Ménage à trois avec DCNS
Alors que certains estiment que le mariage sans cesse raté depuis 30 ans des chantiers nazairiens et de DCNS demeure une « option pertinente » pour consolider la navale française, la solution idéale serait, de l’avis général, un ménage à trois. En clair, parvenir à une grande alliance incluant Fincantieri, STX France et DCNS, y compris par le biais de participations croisées entre les différentes sociétés : « Ce serait une solution géniale car elle a un vrai sens industriel et permettrait d’avoir un contrôle équilibré tant du côté français qu’italien ».
« Acheter du temps » avec la préemption
Cela étant, comme le note un ex-président, « si la solution est peut être un grand ensemble franco-italien, c’est un projet complexe à mettre en place. Il faut donc prendre du temps pour y réfléchir et voir comment créer un champion franco-italien de la naval civile et militaire, cela au travers d’un accord équilibré préservant les intérêts des deux pays ». Or, souligne-t-il, « nous sommes aujourd’hui dans une situation où nous sommes contraints par un calendrier imposé par un tribunal coréen, alors que l’Etat français est déliquescent avec les élections qui arrivent. La meilleure solution est donc d’acheter du temps, en faisant jouer le droit de préemption sur les parts de STX. Il ne s’agit pas de nationaliser les chantiers de Saint-Nazaire, mais de se donner le temps d’inventer quelque chose, ce qui ne peut pas être fait intelligemment en quelques semaines et sur un coin de table, entre un jugement à l’autre bout de la planète et des échéances politiques en France ».
Et un autre ancien patron de conclure : « Il faut préserver le savoir-faire et le fonds de commerce que Saint-Nazaire a chèrement acquis depuis 1985. Mais nous devons dans le même temps tirer parti de synergies et saisir, si c’est possible, l’opportunité d’un regroupement européen dans le civil et le militaire.
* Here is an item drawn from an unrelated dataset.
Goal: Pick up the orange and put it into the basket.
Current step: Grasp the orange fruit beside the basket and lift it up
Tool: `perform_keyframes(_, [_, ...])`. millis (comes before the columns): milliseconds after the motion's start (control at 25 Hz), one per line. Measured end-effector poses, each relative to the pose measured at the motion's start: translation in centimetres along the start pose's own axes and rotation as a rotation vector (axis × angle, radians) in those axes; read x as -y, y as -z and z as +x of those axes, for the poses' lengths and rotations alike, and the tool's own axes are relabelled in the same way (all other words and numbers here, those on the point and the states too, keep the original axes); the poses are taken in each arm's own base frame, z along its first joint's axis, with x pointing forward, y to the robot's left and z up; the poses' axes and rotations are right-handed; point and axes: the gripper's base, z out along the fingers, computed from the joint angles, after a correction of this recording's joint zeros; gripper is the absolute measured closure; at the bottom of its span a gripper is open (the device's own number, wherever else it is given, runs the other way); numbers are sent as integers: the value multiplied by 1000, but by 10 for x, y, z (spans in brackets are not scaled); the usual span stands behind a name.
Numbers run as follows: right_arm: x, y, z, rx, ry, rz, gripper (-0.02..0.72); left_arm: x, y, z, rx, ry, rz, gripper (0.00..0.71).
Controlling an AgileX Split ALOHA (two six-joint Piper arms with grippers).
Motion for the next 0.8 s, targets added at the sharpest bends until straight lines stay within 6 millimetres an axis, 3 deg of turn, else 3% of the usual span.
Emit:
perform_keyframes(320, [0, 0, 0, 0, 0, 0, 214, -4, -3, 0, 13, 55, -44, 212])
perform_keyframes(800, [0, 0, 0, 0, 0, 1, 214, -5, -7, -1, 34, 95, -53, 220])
La France doit dans cette affaire défendre ses intérêts et être très ferme, le droit de préemption étant une vraie arme qui doit être utilisée si les conditions assurant la pérennité des chantiers ne sont pas réunies, ou si l’on souhaite se donner le temps de réfléchir à la création d’un ensemble plus vaste, que j’appelle de mes vœux ». Lui aussi convient que le calendrier est trop contraint et qu’en l’état actuel des choses, les incertitudes sont trop nombreuses : « Personnellement, même si je crois que Saint-Nazaire ne pourra rester seul à l’avenir, je ne ferais pas courir au chantier les risques que l’on identifie aujourd’hui, surtout pour 80 millions d’euros ».